Data to use:
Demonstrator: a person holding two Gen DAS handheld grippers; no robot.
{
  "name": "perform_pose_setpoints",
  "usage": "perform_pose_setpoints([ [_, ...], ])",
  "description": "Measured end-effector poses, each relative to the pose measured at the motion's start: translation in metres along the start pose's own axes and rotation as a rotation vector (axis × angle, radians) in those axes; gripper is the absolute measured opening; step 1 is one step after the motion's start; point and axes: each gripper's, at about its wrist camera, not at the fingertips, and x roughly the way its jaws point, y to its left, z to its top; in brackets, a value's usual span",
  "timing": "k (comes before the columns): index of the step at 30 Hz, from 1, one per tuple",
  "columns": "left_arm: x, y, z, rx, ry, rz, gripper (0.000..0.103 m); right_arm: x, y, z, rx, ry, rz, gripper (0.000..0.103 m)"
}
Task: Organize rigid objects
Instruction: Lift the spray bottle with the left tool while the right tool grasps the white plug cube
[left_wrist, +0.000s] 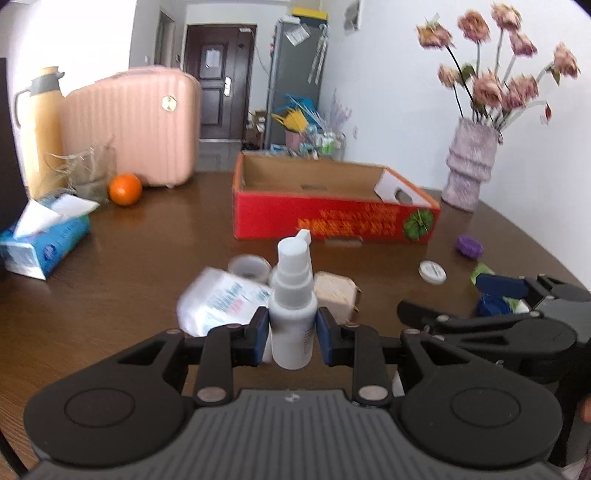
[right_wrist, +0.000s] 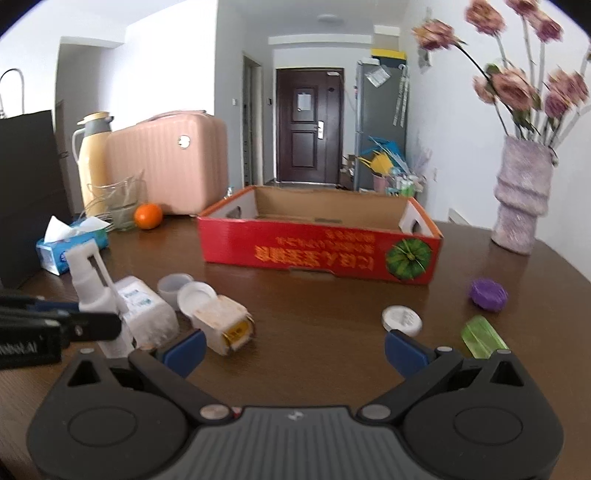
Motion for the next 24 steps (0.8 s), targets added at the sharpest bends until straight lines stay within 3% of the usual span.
perform_pose_setpoints([
  [9,-0.008,0.034,0.028,-0.051,-0.073,0.068,0.028,0.041,0.029,0.025,-0.078,0.09,0.002,0.103],
  [18,0.021,0.063,0.032,-0.111,-0.047,0.115,0.028,0.082,0.043,0.029,-0.093,0.184,0.018,0.102],
  [24,0.027,0.079,0.028,-0.137,-0.041,0.138,0.028,0.099,0.047,0.028,-0.101,0.225,0.005,0.096],
])
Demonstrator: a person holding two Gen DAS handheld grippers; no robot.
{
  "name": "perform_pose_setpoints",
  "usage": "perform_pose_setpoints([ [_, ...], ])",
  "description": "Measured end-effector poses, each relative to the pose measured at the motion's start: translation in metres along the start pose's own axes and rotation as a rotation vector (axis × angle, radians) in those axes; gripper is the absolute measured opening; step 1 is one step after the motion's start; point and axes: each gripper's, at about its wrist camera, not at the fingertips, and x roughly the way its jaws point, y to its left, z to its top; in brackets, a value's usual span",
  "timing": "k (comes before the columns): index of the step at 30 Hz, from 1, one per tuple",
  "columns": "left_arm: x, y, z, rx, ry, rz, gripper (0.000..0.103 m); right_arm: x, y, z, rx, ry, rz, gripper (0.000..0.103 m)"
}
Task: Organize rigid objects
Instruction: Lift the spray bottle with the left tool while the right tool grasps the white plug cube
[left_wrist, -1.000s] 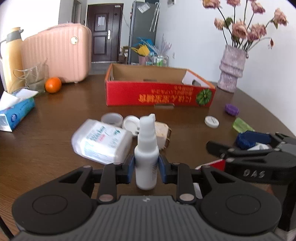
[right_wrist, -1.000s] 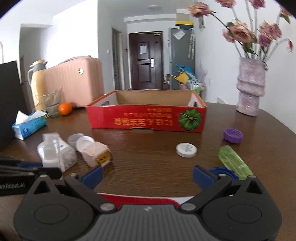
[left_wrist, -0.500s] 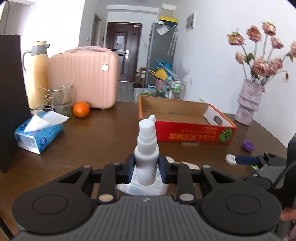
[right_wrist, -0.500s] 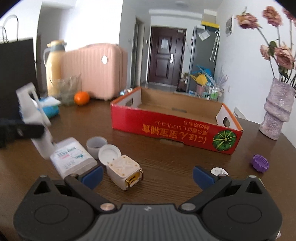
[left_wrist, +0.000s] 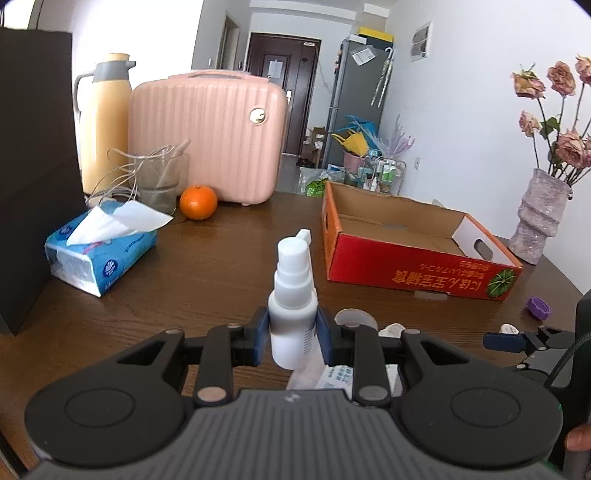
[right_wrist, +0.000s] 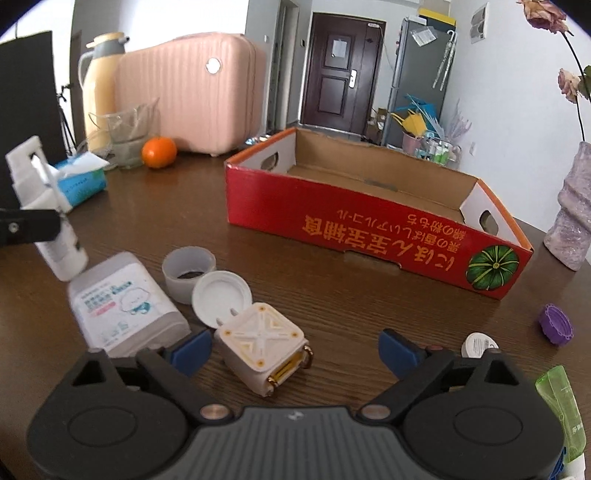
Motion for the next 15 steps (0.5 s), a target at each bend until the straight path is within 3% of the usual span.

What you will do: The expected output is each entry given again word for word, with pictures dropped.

Solution to the exercise:
Demonstrator: a person holding two Gen DAS handheld grippers; no robot.
{
  "name": "perform_pose_setpoints",
  "usage": "perform_pose_setpoints([ [_, ...], ])",
  "description": "Measured end-effector poses, each relative to the pose measured at the motion's start: translation in metres along the start pose's own axes and rotation as a rotation vector (axis × angle, radians) in those axes; gripper is the absolute measured opening; step 1 is one step after the motion's start; point and axes: each gripper's, at about its wrist camera, not at the fingertips, and x roughly the way its jaws point, y to its left, z to its top; in brackets, a value's usual span",
  "timing": "k (comes before the columns): index of the step at 30 Hz, from 1, one per tuple",
  "columns": "left_arm: x, y, z, rx, ry, rz, gripper (0.000..0.103 m); right_arm: x, y, z, rx, ry, rz, gripper (0.000..0.103 m)"
}
Task: Organize rigid objects
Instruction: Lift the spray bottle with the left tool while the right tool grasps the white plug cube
[left_wrist, +0.000s] 
[right_wrist, +0.000s] 
Motion for the next 24 steps (0.8 s), targets added at the sharpest bends until straight lines stay within 3% of the usual span.
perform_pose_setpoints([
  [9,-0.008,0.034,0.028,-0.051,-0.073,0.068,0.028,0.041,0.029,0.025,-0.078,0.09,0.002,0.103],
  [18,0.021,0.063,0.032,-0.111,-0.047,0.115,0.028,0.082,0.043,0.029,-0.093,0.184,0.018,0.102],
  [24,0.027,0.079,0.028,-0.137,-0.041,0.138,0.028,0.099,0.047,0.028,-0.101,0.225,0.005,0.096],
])
Demonstrator: a person holding two Gen DAS handheld grippers; no robot.
{
  "name": "perform_pose_setpoints",
  "usage": "perform_pose_setpoints([ [_, ...], ])",
  "description": "Measured end-effector poses, each relative to the pose measured at the motion's start: translation in metres along the start pose's own axes and rotation as a rotation vector (axis × angle, radians) in those axes; gripper is the absolute measured opening; step 1 is one step after the motion's start; point and axes: each gripper's, at about its wrist camera, not at the fingertips, and x roughly the way its jaws point, y to its left, z to its top; in brackets, a value's usual span",
  "timing": "k (comes before the columns): index of the step at 30 Hz, from 1, one per tuple",
  "columns": "left_arm: x, y, z, rx, ry, rz, gripper (0.000..0.103 m); right_arm: x, y, z, rx, ry, rz, gripper (0.000..0.103 m)"
}
Task: Organize rigid objects
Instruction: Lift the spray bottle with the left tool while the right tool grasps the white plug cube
[left_wrist, -1.000s] 
[right_wrist, -1.000s] 
[left_wrist, -0.500s] 
[right_wrist, -0.500s] 
[left_wrist, +0.000s] 
[right_wrist, +0.000s] 
Motion for the next 15 steps (0.5 s), a target at each bend until the straight path is within 3% of the usual span.

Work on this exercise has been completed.